PROBLEM DESCRIPTION>
Using the listing below, set down exactly the lines starting at the line that contains "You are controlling" and ending at the line that contains "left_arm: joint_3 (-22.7", both included, and no others.

DATA EXCERPT>
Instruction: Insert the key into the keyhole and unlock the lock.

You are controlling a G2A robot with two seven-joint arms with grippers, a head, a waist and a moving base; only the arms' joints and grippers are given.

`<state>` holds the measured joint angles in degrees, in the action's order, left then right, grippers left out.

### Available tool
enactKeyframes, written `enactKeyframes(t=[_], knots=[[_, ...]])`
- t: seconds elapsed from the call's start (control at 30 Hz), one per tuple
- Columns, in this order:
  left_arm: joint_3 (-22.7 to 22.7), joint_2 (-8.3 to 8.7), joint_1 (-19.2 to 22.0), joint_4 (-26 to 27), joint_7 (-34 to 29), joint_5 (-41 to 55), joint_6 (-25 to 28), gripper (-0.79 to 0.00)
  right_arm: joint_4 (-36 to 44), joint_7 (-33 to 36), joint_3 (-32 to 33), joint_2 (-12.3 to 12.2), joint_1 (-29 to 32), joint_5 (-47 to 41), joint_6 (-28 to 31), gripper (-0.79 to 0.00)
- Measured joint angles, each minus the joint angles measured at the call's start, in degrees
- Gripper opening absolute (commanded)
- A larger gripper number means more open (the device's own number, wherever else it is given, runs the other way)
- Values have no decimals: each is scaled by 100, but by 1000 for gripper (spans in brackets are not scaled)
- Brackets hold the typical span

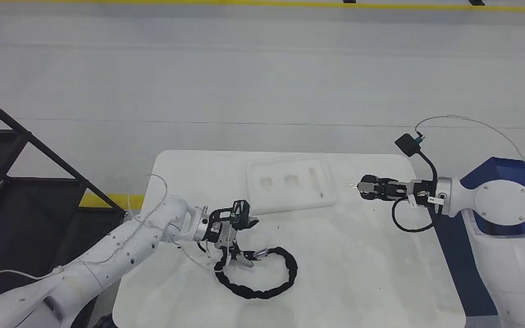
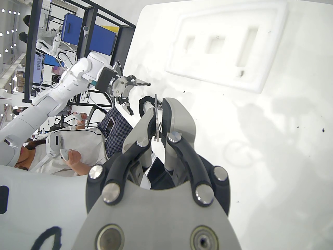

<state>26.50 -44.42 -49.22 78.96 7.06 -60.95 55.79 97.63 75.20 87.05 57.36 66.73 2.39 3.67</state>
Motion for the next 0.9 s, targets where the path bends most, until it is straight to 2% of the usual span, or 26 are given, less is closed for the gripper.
enactKeyframes(t=[0.13, 0.27, 0.53, 0.8, 0.9], knots=[[52, 6, -288, -141, 1082, -993, -405, 0, 0, 0, 0, 0, 0, 0, 0, -785], [68, -15, -430, -318, 1701, -1638, -795, 0, 0, 0, 0, 0, 0, 0, 0, -785], [52, -108, -625, -391, 1987, -2231, -1361, 0, 0, 0, 0, 0, 0, 0, 0, -785], [99, -142, -854, -453, 2055, -2402, -1556, 0, 0, 0, 0, 0, 0, 0, 0, -785], [104, -172, -913, -429, 2002, -2450, -1614, -43, 0, 0, 0, 0, 0, 0, 0, -785]])
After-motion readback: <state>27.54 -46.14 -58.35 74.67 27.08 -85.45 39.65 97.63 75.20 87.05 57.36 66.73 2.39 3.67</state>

EXERCISE OUTPUT>
You are controlling a G2A robot with two seven-joint arms with grippers, a head, a waist and a moving base; only the arms' joints and grippers are given.

`<state>` holds the measured joint angles in degrees, in the action's order, left then right, grippers left out.

### Available tool
enactKeyframes, written `enactKeyframes(t=[_], knots=[[_, ...]])`
- t: seconds elapsed from the call's start (control at 30 Hz), one per tuple
- Columns, in this order:
  left_arm: joint_3 (-22.7 to 22.7), joint_2 (-8.3 to 8.7), joint_1 (-19.2 to 22.0), joint_4 (-26 to 27), joint_7 (-34 to 29), joint_5 (-41 to 55), joint_6 (-25 to 28), gripper (-0.79 to 0.00)

There's nothing left to add to the answer.